Und was ist jetzt mit Google Plus? Google hat im Juni 2011 seinen eigenen sozialen Netzwerkdienst gestartet, einen Facebook-Klon mit Twitter-Elementen. Nach eigenen Aussagen hat Google Plus heute insgesamt 90 Millionen registrierte Benutzer, davon höchstens 2 Millionen aus Deutschland und insgesamt wenige aktive Nutzer. Google selbst versteht Plus nicht als sozialen Netzwerkdienst sondern als “Social Layer“: Google möchte Identitätsprovider werden – also eine Art Personalausweis-Vergabestelle für das Internet. Und die Chancen stehen nicht schlecht: Google integriert Plus konsequent in alle eigenen Dienste, insbesondere in Gmail und die Google Suche. Und letzteres macht Google Plus mittelfristig vielleicht zu einem Muss: Wer mit seiner eigenen Website bei Google langfristig gut in den Suchergebnissen gerankt werden möchte, würde kaum an Plus vorbeikommen. Fraglich ist insofern tatsächlich, wie wichtig die Google Suche morgen oder übermorgen noch ist?

Alle bisher genannten Dienste haben sehr viele Gemeinsamkeiten, darunter eine, die auf steigenden Widerstand bei einer wachsenden Nutzerschaft trifft: persönliche und geschäftliche Daten werden bei Facebook, Twitter und Google Plus zentral gespeichert und für Marketingzwecke ausgewertet. Die Parallelen zu AOL und ähnlichen zentralen Diensten sind evident: die Strukturen stehen grundsätzlich im Widerspruch zum dezentralen Internet. Privatsphäre und Datenschutz sehen so oder so anders aus.

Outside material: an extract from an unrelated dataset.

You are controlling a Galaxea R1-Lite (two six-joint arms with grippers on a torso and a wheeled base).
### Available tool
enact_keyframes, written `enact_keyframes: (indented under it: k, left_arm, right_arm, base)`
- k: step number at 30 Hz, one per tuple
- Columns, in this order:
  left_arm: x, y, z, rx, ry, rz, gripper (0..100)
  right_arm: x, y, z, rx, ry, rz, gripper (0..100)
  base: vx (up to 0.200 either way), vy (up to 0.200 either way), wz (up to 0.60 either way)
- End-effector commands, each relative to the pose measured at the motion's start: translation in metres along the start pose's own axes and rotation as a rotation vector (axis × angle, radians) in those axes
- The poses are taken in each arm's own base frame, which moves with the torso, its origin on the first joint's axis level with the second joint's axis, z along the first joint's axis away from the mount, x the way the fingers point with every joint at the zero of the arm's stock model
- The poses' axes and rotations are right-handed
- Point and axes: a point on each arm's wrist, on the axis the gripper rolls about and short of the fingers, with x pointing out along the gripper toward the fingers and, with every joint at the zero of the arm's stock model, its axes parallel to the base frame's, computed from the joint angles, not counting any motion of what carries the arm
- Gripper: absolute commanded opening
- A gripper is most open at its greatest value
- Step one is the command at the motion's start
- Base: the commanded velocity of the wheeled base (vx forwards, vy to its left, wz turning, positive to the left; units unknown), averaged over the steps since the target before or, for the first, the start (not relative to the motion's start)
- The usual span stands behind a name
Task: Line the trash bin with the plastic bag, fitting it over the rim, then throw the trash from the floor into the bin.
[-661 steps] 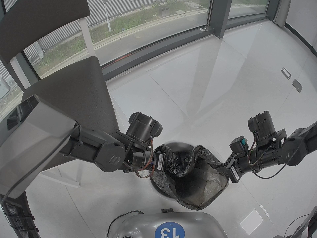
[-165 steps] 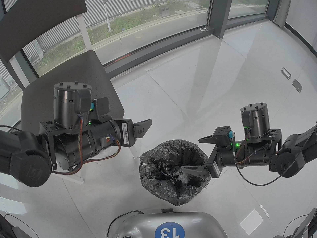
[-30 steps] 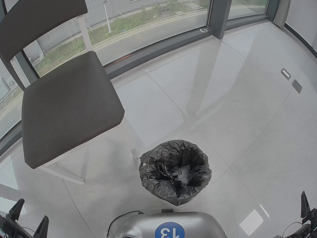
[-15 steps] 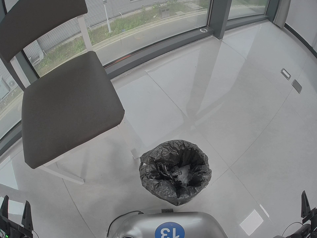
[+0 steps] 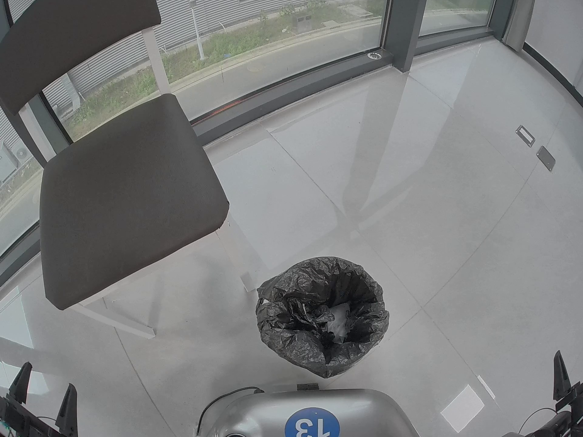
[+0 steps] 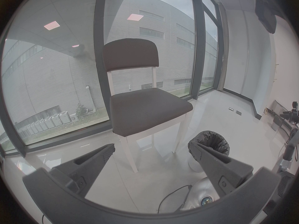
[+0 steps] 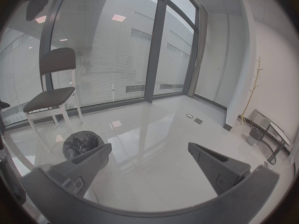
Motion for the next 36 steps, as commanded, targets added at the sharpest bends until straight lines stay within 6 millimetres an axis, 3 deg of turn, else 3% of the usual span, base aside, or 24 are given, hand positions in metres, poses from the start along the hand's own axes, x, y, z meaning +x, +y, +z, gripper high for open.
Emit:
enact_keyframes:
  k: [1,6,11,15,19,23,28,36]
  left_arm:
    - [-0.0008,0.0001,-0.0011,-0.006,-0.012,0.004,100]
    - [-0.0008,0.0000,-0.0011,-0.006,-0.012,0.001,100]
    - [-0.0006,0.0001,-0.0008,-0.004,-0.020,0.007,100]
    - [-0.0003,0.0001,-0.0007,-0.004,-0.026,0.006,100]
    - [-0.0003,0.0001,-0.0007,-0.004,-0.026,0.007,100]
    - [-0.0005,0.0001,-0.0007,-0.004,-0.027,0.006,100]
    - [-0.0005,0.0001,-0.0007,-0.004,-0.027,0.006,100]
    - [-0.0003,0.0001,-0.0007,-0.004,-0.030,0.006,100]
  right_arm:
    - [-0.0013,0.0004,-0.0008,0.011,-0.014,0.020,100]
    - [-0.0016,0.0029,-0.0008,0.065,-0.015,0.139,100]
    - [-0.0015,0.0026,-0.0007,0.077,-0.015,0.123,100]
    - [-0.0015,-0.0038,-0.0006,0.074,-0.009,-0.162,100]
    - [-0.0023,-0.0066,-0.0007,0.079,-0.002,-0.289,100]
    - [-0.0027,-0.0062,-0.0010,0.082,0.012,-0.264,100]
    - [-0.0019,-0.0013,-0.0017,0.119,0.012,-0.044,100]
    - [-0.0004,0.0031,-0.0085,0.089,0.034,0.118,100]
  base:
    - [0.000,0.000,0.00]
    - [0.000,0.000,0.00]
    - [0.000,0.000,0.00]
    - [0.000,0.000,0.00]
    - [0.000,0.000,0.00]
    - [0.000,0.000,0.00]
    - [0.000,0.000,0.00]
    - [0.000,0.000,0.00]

Genau hier setzt Diaspora an, ein Projekt, das sich heute noch in einem sehr frühen Stadium befindet, aber bereits jetzt alle Grundleistungen der großen 3 erbringt. Der entscheidende Unterschied: Diaspora ist ein dezentraler sozialer Netzwerkdienst, der lokal installiert werden kann und insbesondere die Daten lokal speichert. Diaspora verbindet insofern alle Vorteile aber unter Berücksichtigung richtiger und wichtiger Nutzerwünsche. Diaspora hat heute global etwa 400.000 registrierte Benutzer, aber der elementare Unterschied könnte zumindest die Grundidee in den kommenden Jahren zu einem ernsthaften Wettbewerber heranwachsen lassen, vielleicht sogar die Diaspora-Software selbst.

Zusammenfassend lässt sich folgendes absolut sicher festhalten: Jeder Unternehmer sollte dorthin gehen, wo sich seine Kunden und Interessenten primär aufhalten und Kontakt aufnehmen möchten. Facebook ist insofern fast schon eine Pflichtveranstaltung wie Telefon, Fax, eMail-Adresse und Website und in 2012 definitiv keine Kür mehr. Twitter bietet sehr interessante Chancen, speziell für Aktionen und Marketing, erfordert aber ein erhöhtes zeitliches Engagement. Google Plus ist eine Zukunftsinvestition: mit geringerem Zeitengagement sollte zumindest eine grundsätzliche Präsenz vorgehalten und beobachtet werden. Diaspora ist Zukunftsmusik. Diaspora zeigt allerdings schon heute, wohin sich soziale Netzwerkdienste weiterentwickeln könnten, die ihre Benutzer und deren Wünsche wirklich ernst nehmen.

Der Faktor Zeit, den man selbst ins Onlinenetzwerken investiert, sollte fortlaufend kritisch betrachtet und die Verteilung entsprechend der Kundenwünsche und Resultate vorgenommen werden: Alles andere wäre schlicht nicht marktgerecht!